Working with Raster Dataset in R
We begin with answering the questions. And the possible reason to reach the goal is to define questions like;
- what is a raster dataset?
- What tools/functions are used to import raster in R?
- How to I work with and plot raster data in R
- How missing or bad data in R are handled with R
Objectives
- Describe the fundamental attributes of a raster dataset
- Explore raster attributtes and metadata
- Import raster dataset into R workspace
- visualize raster object
- Distinguish single versus multi-bands rasters
Introduction to Raster data
This this section introduce you to the fundamental principles, packages and metadata/raster attributes that are needed to work with raster data in R. The section discuss some of the core metadata elements that you need to understand to work with rasters in R, including CRS and resolution. Furthermore, missing and bad data values stored in raster will be explored and techniques to handles these elements will be illustrated.

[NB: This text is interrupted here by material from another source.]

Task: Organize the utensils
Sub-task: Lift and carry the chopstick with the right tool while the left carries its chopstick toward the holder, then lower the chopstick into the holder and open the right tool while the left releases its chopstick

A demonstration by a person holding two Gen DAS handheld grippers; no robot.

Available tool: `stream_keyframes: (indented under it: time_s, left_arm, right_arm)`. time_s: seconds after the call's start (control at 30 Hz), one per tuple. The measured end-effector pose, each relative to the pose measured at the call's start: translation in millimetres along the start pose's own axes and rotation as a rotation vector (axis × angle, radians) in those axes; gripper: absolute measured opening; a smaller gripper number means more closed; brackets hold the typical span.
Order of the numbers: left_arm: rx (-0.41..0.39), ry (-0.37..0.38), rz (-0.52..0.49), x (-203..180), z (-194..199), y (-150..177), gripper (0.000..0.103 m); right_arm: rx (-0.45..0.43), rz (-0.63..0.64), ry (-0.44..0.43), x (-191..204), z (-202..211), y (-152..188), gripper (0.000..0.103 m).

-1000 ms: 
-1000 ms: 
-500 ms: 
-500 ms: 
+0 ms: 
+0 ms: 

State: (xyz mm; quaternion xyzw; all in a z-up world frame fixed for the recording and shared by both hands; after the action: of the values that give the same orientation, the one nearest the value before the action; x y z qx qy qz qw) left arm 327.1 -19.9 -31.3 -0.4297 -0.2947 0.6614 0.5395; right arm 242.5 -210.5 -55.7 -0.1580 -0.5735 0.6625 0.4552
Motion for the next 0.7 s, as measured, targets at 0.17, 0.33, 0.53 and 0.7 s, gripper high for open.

The book use several packages including the tidyverse ecosystem [@tidyverse]—with popular packages like the ggplot2[@ggplot] and dplyr [@dplyr]. The widely used packages for handling raster and vector data like raster [@raster], sp[@sp], sf [@sf] and rgdal [@rgdal] make core tools in this book. R needs these packages imported into the environment to use their functions, which can easily done with the require()
function.
require(sf)
require(sp)
require(raster)
require(tidyverse)
require(metR)
GeoTiff
A popular public domain raster data format is the GeoTIFF
format. If maximum portability and platform independence is important, this file format may be a good choice.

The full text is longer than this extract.